Sunday, September 20, 2009

Leap of Faith

When my grandmother was 18 years old, she took a leap of faith.
She married a man whom she neither knew nor loved.



  • It was the beginning of the 20th century. All roads lead to America where the highways and byways were paved in gold, the contemporary land of milk and honey. For a young girl living in the shadow of the Tatra Mountains in the small farming community of Klenovec in the Slovak region of the Austro-Hungarian Empire where the roads were muddy and life was difficult, the opportunity to escape to a land with the promise of a better future was the golden ticket. Yet she would be leaving her family, friends and everything familiar for the unknown.
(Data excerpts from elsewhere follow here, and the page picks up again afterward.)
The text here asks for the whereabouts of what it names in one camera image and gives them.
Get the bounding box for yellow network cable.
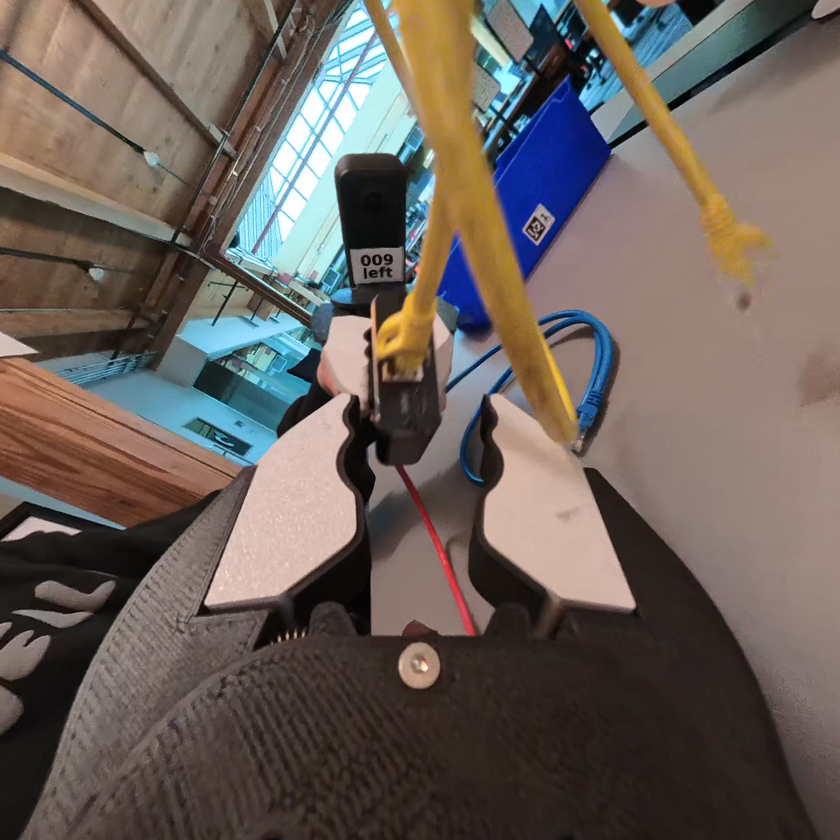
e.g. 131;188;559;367
363;0;775;447

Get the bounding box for black network splitter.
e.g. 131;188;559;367
367;293;442;466

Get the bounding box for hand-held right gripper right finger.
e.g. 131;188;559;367
468;394;637;614

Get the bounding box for blue network cable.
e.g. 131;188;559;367
446;310;616;488

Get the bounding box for person's black printed sweatshirt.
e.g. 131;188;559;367
0;489;227;840

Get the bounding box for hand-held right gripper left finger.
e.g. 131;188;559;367
203;395;365;613

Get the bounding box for blue plastic bin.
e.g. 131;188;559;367
436;75;613;329

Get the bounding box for red network cable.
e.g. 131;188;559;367
395;462;478;637

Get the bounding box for grey desk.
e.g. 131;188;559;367
367;0;840;840
591;0;815;145

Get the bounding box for person's left hand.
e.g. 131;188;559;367
317;348;347;396

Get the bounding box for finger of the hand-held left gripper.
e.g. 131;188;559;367
430;328;455;409
326;315;374;414
  • She would travel across a vast expanse of ocean accompanied by a small trunk packed with her meager belongings among them a thick black woolen shawl spun and woven by her mother to keep her warm and a dowry of two cut crystal bowls. And she cried knowing she would never see her mother or her mountains again. Throughout the journey, her ears would ring with the begging and pleadings of her mother to her father not to send her, her baby, to such a far away place.
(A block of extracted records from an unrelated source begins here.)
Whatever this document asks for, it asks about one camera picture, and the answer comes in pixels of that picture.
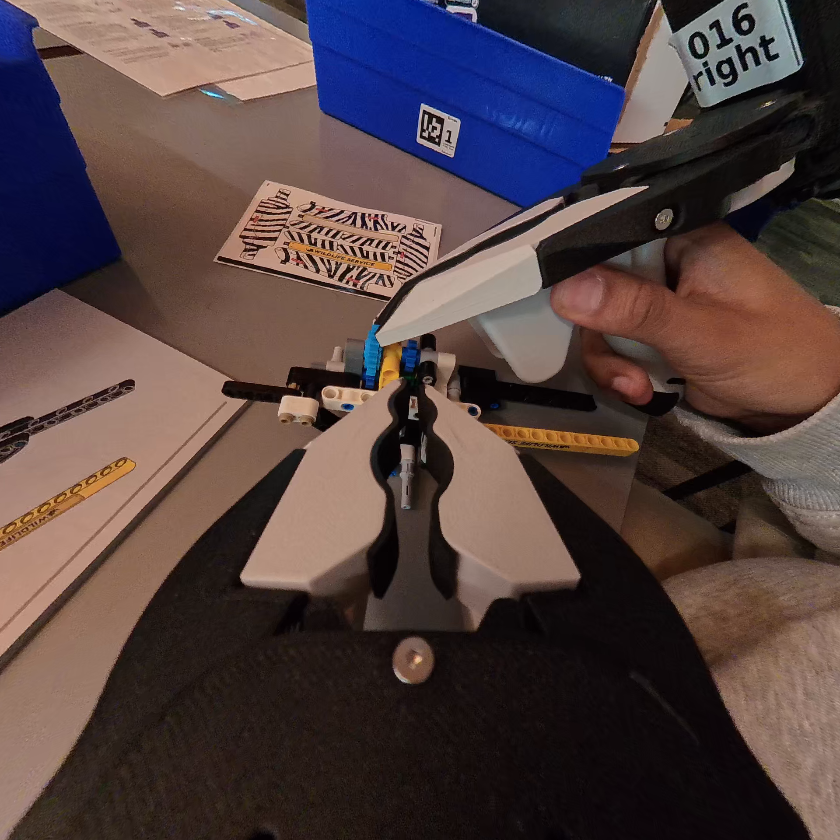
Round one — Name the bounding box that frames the yellow lego beam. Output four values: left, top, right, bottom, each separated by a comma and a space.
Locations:
482, 423, 641, 457

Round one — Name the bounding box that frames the zebra striped sticker sheet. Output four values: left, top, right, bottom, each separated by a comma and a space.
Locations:
214, 180, 442, 301

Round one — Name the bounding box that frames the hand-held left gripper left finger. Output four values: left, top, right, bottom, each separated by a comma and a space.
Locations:
239, 379, 403, 601

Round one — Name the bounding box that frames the person's right hand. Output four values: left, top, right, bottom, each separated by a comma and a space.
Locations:
550, 220, 840, 434

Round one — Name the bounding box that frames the multicoloured lego assembly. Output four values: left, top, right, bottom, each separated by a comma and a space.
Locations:
222, 331, 598, 513

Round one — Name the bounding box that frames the white marker tag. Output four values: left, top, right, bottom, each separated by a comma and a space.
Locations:
416, 104, 462, 158

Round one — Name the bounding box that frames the lego instruction booklet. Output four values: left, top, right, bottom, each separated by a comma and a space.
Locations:
0, 289, 253, 670

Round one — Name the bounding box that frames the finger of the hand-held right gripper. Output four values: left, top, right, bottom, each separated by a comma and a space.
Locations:
371, 186, 649, 329
376, 244, 547, 347

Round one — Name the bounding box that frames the person's right forearm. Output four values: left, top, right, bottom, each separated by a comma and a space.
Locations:
672, 387, 840, 555

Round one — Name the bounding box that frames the person's grey trouser leg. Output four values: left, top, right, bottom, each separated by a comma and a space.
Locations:
663, 558, 840, 840

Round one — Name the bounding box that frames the printed paper sheet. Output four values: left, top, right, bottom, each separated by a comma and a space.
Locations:
7, 0, 315, 98

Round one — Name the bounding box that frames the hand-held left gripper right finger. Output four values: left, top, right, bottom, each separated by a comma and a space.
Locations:
420, 386, 581, 632

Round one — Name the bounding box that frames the blue plastic bin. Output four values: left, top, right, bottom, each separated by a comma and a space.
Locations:
305, 0, 626, 208
0, 0, 122, 316
  • Yet she went. Not because her father was cruel but because he knew she was going to a better place; to a man who would provide for and take care of her. She went because her older sister wouldn't. She went to marry the man her older sister promised to marry; a man who went to America to make a comfortable home for his future bride; to make enough money to send for her; to create a future that wouldn't have been possible in the shadow of the mountains. She went because her sister was too scared to keep her promise. She went because her father wished it and her future husband accepted it. She went because she closed her eyes and took a leap of faith.
  • She came to America; to a new husband; a new life; a new future. She came to the land of milk and honey. She came to a steel town filled with soot and noise and people of all nationalities and faiths; where she didn't speak the language; didn't understand the customs. She came to please her father and her new husband. She came to give her future children a better life. She came to live in the shadow of the great furnace towers of the steel mills belching fire into the sky like the fabled dragons of her beloved mountains.
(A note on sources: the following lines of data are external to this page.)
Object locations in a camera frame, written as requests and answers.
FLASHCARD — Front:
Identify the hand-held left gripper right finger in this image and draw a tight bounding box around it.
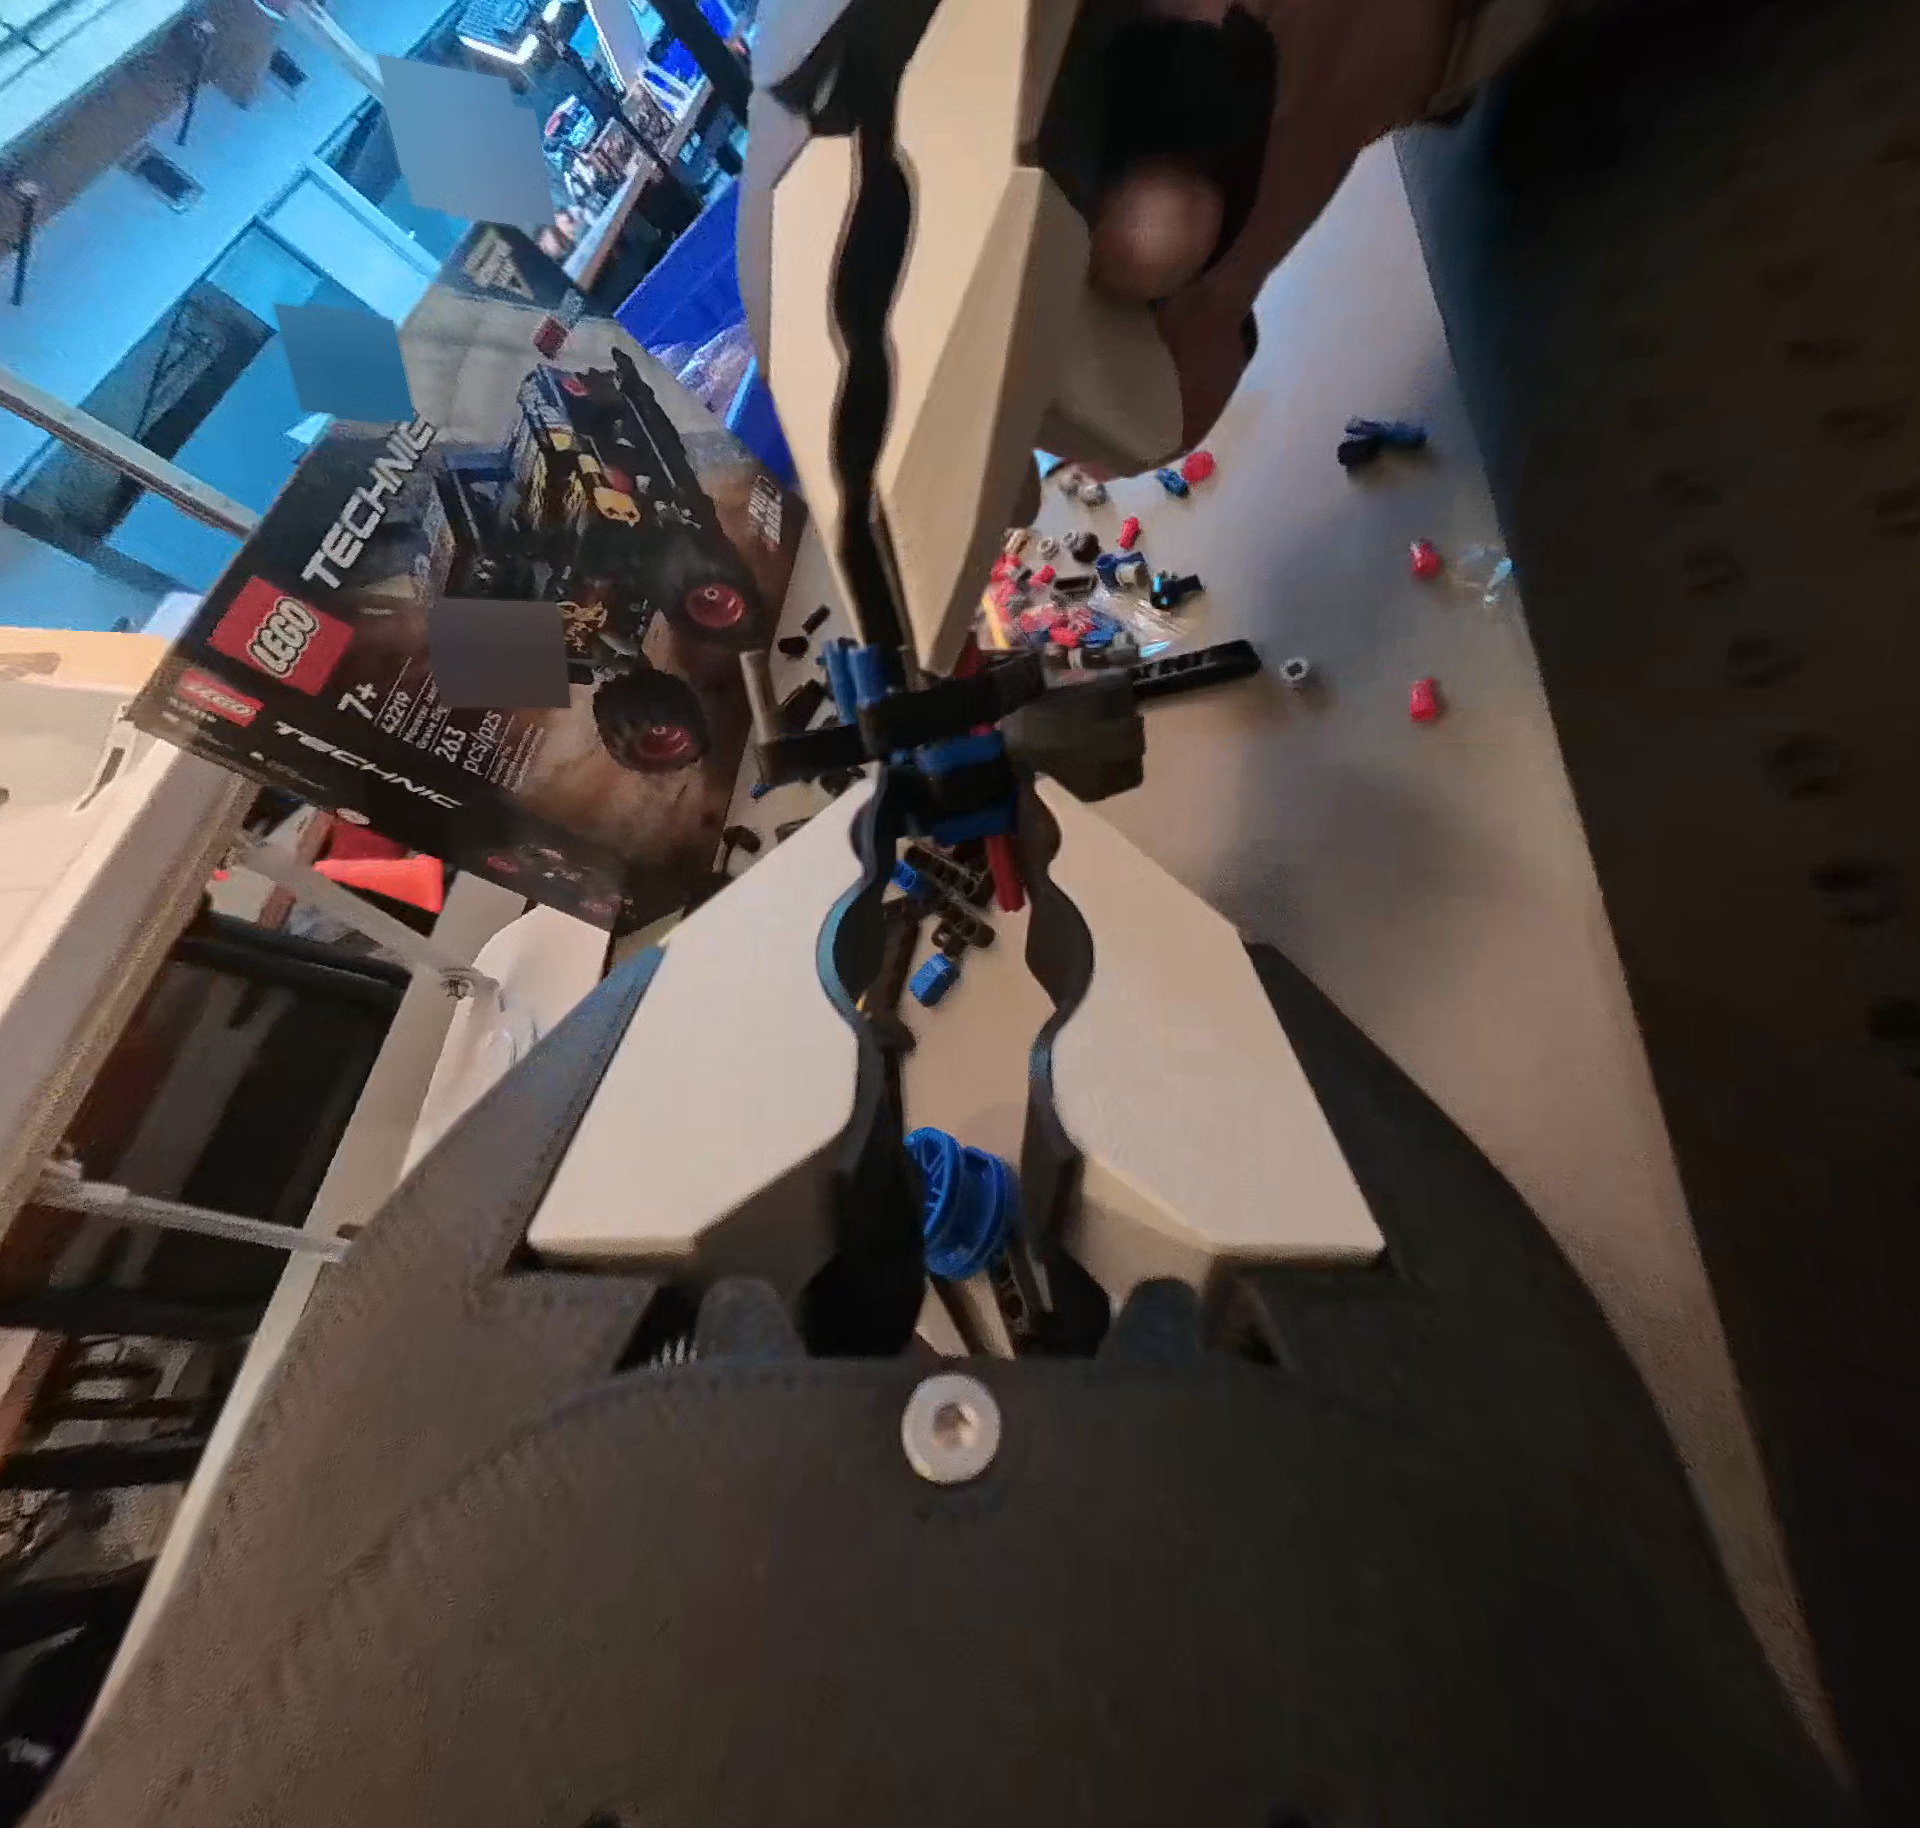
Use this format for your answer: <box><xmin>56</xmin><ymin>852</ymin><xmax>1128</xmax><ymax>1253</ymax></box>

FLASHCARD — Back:
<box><xmin>1020</xmin><ymin>777</ymin><xmax>1387</xmax><ymax>1356</ymax></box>

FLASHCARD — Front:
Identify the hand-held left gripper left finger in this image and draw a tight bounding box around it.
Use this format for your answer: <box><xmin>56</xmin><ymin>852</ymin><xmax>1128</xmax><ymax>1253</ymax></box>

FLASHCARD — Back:
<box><xmin>526</xmin><ymin>781</ymin><xmax>923</xmax><ymax>1356</ymax></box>

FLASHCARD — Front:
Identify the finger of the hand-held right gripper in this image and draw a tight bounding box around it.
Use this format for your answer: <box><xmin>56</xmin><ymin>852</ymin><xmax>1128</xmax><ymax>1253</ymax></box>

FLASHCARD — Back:
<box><xmin>870</xmin><ymin>0</ymin><xmax>1119</xmax><ymax>674</ymax></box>
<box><xmin>736</xmin><ymin>85</ymin><xmax>919</xmax><ymax>690</ymax></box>

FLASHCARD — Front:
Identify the grey motor toy assembly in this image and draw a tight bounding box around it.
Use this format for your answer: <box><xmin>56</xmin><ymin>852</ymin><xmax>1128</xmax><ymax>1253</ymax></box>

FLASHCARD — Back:
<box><xmin>742</xmin><ymin>633</ymin><xmax>1264</xmax><ymax>913</ymax></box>

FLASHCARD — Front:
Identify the grey desk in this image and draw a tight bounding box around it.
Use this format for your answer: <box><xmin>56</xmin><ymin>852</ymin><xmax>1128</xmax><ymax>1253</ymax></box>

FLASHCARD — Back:
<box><xmin>600</xmin><ymin>132</ymin><xmax>1853</xmax><ymax>1800</ymax></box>

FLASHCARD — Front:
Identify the person's right hand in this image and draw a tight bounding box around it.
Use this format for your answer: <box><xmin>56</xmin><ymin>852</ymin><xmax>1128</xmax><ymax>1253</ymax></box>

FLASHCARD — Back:
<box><xmin>1087</xmin><ymin>0</ymin><xmax>1488</xmax><ymax>457</ymax></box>

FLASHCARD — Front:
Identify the pile of small toy pins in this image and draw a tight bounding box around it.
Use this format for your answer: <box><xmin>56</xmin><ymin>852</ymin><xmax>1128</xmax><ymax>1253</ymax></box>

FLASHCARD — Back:
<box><xmin>982</xmin><ymin>455</ymin><xmax>1220</xmax><ymax>663</ymax></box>

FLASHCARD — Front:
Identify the blue spoked toy wheel rim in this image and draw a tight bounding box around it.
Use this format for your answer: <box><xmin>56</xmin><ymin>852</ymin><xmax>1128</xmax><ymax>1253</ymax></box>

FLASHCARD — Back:
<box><xmin>904</xmin><ymin>1125</ymin><xmax>1025</xmax><ymax>1281</ymax></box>

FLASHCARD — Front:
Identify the pile of black toy beams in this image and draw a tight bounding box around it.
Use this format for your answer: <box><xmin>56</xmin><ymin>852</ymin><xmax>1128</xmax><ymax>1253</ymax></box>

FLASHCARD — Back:
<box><xmin>717</xmin><ymin>598</ymin><xmax>1053</xmax><ymax>1327</ymax></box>

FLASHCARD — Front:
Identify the printed toy set box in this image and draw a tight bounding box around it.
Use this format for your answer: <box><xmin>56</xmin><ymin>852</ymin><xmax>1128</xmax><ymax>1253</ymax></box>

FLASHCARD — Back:
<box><xmin>127</xmin><ymin>259</ymin><xmax>825</xmax><ymax>943</ymax></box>

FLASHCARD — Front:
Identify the white book stand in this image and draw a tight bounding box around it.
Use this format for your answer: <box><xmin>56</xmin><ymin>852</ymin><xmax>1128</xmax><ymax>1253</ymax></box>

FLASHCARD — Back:
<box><xmin>0</xmin><ymin>625</ymin><xmax>662</xmax><ymax>1266</ymax></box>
  • She married a stranger whom she came to love. She gave birth to six children and buried one. Her four sons went off to war for her new country and with her vigilant prayers all came home. She raised a daughter with all the advantages she could provide. She kept her family connected to the heritage of the land with their cow and chickens and garden; cooked the food of her mother and grandmother and taught the language and customs of her homeland to her children. She had a house with modern amenities of which her own mother could never have dreamed; found community in her church and helped her younger sister come to a better life. She created a world for herself with strength and humility; courage and hope; love and faith.
  • She came to America; to a better life; a better world then that of her father. She left a lasting legacy for her family, her children, and all the future generations through which her blood will flow.
  • My grandmother, Zuzanna Kolesar Tomo, a woman I would love to have known; a women whose name is carried by my mother, my daughter and myself; a woman who died before I was born, a woman whose story I cherish. She is an inspiration and a role model - but most of all she was a young girl who took a leap of faith.